## Aim of the exercise
From the first line to the last, give the data again exactly.

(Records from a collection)
******************************

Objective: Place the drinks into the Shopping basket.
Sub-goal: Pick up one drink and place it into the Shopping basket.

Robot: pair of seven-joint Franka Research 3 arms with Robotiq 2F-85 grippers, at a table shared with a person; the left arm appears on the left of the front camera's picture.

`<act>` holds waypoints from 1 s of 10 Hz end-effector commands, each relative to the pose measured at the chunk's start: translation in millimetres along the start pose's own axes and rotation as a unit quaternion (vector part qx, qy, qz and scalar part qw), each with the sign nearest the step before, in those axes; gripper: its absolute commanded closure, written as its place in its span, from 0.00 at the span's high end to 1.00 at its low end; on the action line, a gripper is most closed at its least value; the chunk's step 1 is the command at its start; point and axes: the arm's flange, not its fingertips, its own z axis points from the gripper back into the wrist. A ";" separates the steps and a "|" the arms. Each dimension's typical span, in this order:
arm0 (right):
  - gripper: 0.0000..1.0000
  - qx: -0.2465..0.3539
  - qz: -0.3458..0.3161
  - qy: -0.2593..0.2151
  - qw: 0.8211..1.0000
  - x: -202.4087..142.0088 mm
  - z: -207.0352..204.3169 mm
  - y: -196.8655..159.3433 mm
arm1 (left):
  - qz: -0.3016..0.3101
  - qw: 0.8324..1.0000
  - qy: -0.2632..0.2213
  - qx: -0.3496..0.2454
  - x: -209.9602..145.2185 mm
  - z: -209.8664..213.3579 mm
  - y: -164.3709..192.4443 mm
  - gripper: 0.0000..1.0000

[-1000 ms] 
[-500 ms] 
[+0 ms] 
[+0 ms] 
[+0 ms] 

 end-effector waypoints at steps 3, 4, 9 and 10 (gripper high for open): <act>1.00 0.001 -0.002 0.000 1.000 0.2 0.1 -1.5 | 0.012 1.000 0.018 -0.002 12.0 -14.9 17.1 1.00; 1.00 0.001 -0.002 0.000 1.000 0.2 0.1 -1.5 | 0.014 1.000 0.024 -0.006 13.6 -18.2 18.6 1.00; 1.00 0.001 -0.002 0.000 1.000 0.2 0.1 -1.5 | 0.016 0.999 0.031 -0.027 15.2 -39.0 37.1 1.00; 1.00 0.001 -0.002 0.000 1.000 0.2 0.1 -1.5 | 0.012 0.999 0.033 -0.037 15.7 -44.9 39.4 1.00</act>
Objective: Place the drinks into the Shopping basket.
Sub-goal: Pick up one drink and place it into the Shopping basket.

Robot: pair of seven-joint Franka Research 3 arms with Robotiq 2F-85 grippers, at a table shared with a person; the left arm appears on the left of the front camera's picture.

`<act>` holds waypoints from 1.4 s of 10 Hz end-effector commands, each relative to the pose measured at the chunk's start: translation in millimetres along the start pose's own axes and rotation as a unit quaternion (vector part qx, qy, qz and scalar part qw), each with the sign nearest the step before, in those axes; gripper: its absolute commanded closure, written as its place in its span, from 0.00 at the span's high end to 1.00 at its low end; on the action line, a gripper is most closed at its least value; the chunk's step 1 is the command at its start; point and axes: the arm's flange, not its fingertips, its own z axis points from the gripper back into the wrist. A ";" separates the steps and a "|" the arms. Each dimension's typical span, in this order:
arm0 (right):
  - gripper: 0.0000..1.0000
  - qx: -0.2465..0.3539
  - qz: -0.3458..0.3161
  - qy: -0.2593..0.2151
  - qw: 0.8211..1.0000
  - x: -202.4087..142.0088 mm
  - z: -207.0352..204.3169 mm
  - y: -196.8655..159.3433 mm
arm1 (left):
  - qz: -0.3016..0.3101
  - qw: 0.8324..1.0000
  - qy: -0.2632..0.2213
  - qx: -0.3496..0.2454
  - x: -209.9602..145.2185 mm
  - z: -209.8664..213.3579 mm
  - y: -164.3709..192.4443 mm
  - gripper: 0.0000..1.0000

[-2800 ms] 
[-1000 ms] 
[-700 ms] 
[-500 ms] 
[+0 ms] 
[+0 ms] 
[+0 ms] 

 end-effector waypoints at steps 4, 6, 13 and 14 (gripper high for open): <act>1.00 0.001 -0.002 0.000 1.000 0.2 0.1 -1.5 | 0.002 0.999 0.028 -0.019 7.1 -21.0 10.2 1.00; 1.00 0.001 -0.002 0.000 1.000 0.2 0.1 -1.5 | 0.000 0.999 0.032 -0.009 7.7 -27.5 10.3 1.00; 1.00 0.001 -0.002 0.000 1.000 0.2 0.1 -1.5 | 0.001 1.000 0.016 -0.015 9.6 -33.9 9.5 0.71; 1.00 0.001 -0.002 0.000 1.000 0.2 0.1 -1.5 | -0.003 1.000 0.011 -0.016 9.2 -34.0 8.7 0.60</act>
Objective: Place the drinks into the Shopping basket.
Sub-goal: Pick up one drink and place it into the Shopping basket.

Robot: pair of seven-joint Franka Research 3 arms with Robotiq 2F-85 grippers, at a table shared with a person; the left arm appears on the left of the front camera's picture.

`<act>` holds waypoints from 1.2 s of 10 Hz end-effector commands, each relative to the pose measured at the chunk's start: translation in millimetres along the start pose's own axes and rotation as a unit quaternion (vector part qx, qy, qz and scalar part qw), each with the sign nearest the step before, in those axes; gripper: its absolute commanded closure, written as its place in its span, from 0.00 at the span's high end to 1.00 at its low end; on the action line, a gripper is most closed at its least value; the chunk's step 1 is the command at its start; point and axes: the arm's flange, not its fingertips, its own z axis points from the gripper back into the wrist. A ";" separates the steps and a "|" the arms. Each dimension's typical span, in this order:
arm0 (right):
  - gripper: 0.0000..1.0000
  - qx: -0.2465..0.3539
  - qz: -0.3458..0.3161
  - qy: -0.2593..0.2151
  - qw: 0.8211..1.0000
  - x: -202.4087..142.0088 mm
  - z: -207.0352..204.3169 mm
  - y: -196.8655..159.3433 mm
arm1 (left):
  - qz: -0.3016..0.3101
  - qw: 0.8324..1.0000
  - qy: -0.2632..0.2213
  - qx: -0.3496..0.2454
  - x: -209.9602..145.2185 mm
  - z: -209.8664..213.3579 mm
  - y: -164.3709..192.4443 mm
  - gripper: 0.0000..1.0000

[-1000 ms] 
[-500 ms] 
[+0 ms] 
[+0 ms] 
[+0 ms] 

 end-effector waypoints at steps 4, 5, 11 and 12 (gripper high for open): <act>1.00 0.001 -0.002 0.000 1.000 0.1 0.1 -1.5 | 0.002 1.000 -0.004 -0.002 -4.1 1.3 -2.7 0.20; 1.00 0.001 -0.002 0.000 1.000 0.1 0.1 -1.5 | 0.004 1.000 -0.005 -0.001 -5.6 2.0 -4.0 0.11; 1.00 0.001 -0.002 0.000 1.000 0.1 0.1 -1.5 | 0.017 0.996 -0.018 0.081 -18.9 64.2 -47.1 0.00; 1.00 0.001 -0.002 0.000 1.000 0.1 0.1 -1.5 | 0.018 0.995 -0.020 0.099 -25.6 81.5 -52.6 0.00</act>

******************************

## Solution
Objective: Place the drinks into the Shopping basket.
Sub-goal: Pick up one drink and place it into the Shopping basket.

Robot: pair of seven-joint Franka Research 3 arms with Robotiq 2F-85 grippers, at a table shared with a person; the left arm appears on the left of the front camera's picture.

`<act>` holds waypoints from 1 s of 10 Hz end-effector commands, each relative to the pose measured at the chunk's start: translation in millimetres along the start pose's own axes and rotation as a unit quaternion (vector part qx, qy, qz and scalar part qw), each with the sign nearest the step before, in those axes; gripper: its absolute commanded closure, written as its place in its span, from 0.00 at the span's high end to 1.00 at its low end; on the action line, a gripper is most closed at its least value; the chunk's step 1 is the command at its start; point and axes: the arm's flange, not its fingertips, its own z axis points from the gripper back into the wrist. A ";" separates the steps and a "|" the arms. Each dimension's typical span, in this order:
arm0 (right):
  - gripper: 0.0000..1.0000
  - qx: -0.2465..0.3539
  - qz: -0.3458..0.3161
  - qy: -0.2593..0.2151
  - qw: 0.8211..1.0000
  - x: -202.4087..142.0088 mm
  - z: -207.0352..204.3169 mm
  - y: -196.8655..159.3433 mm
arm1 (left):
  - qz: -0.3016..0.3101
  - qw: 0.8324..1.0000
  - qy: -0.2632..0.2213
  - qx: -0.3496..0.2454
  - x: -209.9602..145.2185 mm
  - z: -209.8664..213.3579 mm
  - y: -164.3709..192.4443 mm
  - gripper: 0.0000..1.0000

[-1000 ms] 
[-500 ms] 
[+0 ms] 
[+0 ms] 
[+0 ms] 

 end-effector waypoints at steps 3, 4, 9 and 10 (gripper high for open): <act>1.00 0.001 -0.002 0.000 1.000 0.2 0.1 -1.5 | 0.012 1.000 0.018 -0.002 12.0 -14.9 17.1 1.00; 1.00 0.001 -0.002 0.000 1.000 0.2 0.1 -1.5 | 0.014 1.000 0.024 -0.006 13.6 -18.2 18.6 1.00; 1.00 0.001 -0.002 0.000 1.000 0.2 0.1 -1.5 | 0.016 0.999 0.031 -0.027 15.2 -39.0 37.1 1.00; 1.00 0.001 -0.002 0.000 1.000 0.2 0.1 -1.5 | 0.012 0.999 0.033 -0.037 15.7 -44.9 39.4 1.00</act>
Objective: Place the drinks into the Shopping basket.
Sub-goal: Pick up one drink and place it into the Shopping basket.

Robot: pair of seven-joint Franka Research 3 arms with Robotiq 2F-85 grippers, at a table shared with a person; the left arm appears on the left of the front camera's picture.

`<act>` holds waypoints from 1.4 s of 10 Hz end-effector commands, each relative to the pose measured at the chunk's start: translation in millimetres along the start pose's own axes and rotation as a unit quaternion (vector part qx, qy, qz and scalar part qw), each with the sign nearest the step before, in those axes; gripper: its absolute commanded closure, written as its place in its span, from 0.00 at the span's high end to 1.00 at its low end; on the action line, a gripper is most closed at its least value; the chunk's step 1 is the command at its start; point and axes: the arm's flange, not its fingertips, its own z axis points from the gripper back into the wrist. A ";" separates the steps and a "|" the arms. Each dimension's typical span, in this order:
arm0 (right):
  - gripper: 0.0000..1.0000
  - qx: -0.2465..0.3539
  - qz: -0.3458..0.3161
  - qy: -0.2593..0.2151
  - qw: 0.8211..1.0000
  - x: -202.4087..142.0088 mm
  - z: -207.0352..204.3169 mm
  - y: -196.8655..159.3433 mm
arm1 (left):
  - qz: -0.3016..0.3101
  - qw: 0.8324..1.0000
  - qy: -0.2632..0.2213
  - qx: -0.3496..0.2454
  - x: -209.9602..145.2185 mm
  - z: -209.8664..213.3579 mm
  - y: -164.3709..192.4443 mm
  - gripper: 0.0000..1.0000

[-2800 ms] 
[-1000 ms] 
[-700 ms] 
[-500 ms] 
[+0 ms] 
[+0 ms] 
[+0 ms] 

 end-effector waypoints at steps 4, 6, 13 and 14 (gripper high for open): <act>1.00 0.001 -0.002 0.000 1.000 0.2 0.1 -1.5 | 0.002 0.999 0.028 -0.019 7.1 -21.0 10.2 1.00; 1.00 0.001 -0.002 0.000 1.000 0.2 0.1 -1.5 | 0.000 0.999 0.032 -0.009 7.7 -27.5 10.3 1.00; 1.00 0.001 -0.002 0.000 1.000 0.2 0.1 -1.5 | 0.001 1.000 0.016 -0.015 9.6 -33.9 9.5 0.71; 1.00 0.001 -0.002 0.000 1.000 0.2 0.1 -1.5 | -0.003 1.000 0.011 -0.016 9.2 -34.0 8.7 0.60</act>
Objective: Place the drinks into the Shopping basket.
Sub-goal: Pick up one drink and place it into the Shopping basket.

Robot: pair of seven-joint Franka Research 3 arms with Robotiq 2F-85 grippers, at a table shared with a person; the left arm appears on the left of the front camera's picture.

`<act>` holds waypoints from 1.2 s of 10 Hz end-effector commands, each relative to the pose measured at the chunk's start: translation in millimetres along the start pose's own axes and rotation as a unit quaternion (vector part qx, qy, qz and scalar part qw), each with the sign nearest the step before, in those axes; gripper: its absolute commanded closure, written as its place in its span, from 0.00 at the span's high end to 1.00 at its low end; on the action line, a gripper is most closed at its least value; the chunk's step 1 is the command at its start; point and axes: the arm's flange, not its fingertips, its own z axis points from the gripper back into the wrist. A ";" separates the steps and a "|" the arms. Each dimension's typical span, in this order:
arm0 (right):
  - gripper: 0.0000..1.0000
  - qx: -0.2465..0.3539
  - qz: -0.3458..0.3161
  - qy: -0.2593..0.2151
  - qw: 0.8211..1.0000
  - x: -202.4087..142.0088 mm
  - z: -207.0352..204.3169 mm
  - y: -196.8655..159.3433 mm
arm1 (left):
  - qz: -0.3016..0.3101
  - qw: 0.8324..1.0000
  - qy: -0.2632..0.2213
  - qx: -0.3496..0.2454
  - x: -209.9602..145.2185 mm
  - z: -209.8664..213.3579 mm
  - y: -164.3709..192.4443 mm
  - gripper: 0.0000..1.0000

[-1000 ms] 
[-500 ms] 
[+0 ms] 
[+0 ms] 
[+0 ms] 

 end-effector waypoints at steps 4, 5, 11 and 12 (gripper high for open): <act>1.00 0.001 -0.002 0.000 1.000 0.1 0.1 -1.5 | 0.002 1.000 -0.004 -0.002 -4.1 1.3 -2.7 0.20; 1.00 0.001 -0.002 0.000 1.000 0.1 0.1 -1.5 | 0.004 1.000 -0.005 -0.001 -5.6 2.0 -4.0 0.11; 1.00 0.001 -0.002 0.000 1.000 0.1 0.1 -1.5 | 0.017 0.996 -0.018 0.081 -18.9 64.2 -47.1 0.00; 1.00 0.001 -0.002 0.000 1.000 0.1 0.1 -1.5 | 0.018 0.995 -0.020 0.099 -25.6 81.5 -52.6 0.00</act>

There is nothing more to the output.